▶ PROBLEM DESCRIPTION
Your answer should hold every line of the records below that contains the string "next".
======== MATERIAL SHOWN ========
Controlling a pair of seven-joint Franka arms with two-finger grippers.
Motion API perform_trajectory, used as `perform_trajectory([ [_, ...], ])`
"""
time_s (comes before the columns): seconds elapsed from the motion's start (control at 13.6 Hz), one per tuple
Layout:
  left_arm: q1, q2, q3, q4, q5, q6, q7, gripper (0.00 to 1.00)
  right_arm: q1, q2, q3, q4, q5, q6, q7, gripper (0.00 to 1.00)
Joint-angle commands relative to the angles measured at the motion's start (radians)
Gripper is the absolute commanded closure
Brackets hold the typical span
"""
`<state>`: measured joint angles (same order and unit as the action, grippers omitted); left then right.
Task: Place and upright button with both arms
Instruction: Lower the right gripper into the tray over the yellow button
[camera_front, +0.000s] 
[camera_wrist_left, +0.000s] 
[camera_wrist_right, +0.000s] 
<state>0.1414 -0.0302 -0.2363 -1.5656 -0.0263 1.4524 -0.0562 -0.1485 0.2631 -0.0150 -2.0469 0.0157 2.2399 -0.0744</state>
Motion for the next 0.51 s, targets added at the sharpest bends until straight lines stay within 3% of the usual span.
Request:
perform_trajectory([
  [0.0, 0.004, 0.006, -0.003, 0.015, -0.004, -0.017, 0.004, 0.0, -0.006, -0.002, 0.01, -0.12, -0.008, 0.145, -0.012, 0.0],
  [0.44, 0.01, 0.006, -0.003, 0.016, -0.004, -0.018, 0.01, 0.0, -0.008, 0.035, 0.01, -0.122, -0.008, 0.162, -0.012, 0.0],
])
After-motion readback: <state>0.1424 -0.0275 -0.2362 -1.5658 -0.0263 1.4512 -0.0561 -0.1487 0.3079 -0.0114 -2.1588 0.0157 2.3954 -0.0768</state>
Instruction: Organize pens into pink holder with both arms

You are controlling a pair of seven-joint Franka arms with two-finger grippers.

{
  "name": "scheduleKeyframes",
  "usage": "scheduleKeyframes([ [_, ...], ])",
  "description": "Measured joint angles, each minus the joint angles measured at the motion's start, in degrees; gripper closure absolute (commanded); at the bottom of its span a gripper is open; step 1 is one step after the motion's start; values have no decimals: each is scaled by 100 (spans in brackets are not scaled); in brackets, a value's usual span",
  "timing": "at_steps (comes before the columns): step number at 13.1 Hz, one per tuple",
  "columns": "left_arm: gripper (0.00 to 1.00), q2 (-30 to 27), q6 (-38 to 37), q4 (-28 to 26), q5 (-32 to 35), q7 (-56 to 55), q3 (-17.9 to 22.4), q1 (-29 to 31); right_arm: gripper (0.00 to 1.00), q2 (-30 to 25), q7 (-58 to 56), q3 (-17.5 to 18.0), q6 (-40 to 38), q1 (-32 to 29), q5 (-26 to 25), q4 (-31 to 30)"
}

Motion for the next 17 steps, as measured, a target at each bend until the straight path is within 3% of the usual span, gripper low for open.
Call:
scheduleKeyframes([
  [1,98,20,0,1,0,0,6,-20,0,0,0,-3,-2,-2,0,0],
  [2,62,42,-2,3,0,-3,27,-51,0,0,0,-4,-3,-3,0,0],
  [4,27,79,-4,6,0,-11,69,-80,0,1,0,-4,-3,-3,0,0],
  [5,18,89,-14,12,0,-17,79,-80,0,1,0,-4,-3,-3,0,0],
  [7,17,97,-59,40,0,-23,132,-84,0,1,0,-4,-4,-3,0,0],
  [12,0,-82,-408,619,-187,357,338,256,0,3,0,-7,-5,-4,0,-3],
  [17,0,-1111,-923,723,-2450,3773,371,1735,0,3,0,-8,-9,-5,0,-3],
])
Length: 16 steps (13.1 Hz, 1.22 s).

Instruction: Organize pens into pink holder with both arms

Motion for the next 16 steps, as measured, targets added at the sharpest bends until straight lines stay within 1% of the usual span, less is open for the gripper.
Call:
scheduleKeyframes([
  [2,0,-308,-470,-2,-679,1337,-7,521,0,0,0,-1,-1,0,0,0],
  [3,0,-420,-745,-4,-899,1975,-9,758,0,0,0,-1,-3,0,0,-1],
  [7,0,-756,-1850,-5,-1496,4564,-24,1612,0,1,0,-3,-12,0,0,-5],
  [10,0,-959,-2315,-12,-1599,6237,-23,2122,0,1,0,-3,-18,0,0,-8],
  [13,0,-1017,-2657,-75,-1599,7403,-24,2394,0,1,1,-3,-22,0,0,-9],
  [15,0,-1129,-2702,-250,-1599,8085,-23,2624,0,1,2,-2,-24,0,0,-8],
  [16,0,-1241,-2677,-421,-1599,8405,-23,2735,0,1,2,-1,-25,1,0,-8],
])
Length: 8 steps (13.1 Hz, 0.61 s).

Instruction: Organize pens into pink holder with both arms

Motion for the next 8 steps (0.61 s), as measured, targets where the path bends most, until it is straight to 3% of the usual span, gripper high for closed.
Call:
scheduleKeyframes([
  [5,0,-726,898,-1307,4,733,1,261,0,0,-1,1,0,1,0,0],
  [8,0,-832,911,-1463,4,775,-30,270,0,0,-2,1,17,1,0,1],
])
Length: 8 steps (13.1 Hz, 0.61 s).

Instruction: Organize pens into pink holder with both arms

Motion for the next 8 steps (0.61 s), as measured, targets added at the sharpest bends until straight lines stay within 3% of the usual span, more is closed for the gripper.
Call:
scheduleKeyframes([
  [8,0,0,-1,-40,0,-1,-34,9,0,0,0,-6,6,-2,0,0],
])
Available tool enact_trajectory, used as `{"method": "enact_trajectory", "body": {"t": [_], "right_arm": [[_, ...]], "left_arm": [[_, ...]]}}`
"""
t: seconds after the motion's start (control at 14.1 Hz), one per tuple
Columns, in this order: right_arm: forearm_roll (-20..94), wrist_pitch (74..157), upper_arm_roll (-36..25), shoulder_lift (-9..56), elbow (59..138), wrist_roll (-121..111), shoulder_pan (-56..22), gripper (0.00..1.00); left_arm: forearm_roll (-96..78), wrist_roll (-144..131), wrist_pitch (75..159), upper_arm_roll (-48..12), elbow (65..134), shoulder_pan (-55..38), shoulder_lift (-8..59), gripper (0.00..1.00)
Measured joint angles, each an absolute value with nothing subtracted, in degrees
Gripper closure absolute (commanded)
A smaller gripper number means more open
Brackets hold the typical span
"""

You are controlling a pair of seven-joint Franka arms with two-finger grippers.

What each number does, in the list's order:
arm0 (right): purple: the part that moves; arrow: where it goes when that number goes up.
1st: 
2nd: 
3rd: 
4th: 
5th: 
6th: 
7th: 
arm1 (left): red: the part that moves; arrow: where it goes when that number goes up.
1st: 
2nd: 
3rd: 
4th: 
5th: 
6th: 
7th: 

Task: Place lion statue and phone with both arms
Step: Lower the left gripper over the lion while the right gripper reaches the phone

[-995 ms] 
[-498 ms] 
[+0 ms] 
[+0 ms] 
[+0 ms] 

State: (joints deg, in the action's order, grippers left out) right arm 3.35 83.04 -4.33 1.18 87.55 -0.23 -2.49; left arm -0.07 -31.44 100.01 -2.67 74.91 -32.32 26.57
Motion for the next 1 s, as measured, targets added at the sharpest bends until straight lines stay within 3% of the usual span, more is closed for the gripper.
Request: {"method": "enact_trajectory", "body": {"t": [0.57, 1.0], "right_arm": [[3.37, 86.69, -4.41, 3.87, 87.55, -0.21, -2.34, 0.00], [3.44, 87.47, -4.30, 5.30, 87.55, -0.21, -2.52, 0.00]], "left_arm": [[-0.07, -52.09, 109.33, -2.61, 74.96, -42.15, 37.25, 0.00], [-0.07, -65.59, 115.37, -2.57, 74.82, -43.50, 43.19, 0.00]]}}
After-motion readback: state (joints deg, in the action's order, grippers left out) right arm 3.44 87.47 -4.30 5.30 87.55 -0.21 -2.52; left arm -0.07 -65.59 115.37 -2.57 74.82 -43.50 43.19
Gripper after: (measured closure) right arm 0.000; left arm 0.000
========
▶ YOUR SOLUTION
Motion for the next 0.51 s, targets added at the sharpest bends until straight lines stay within 3% of the usual span.
Motion for the next 17 steps, as measured, a target at each bend until the straight path is within 3% of the usual span, gripper low for open.
Motion for the next 16 steps, as measured, targets added at the sharpest bends until straight lines stay within 1% of the usual span, less is open for the gripper.
Motion for the next 8 steps (0.61 s), as measured, targets where the path bends most, until it is straight to 3% of the usual span, gripper high for closed.
Motion for the next 8 steps (0.61 s), as measured, targets added at the sharpest bends until straight lines stay within 3% of the usual span, more is closed for the gripper.
Motion for the next 1 s, as measured, targets added at the sharpest bends until straight lines stay within 3% of the usual span, more is closed for the gripper.

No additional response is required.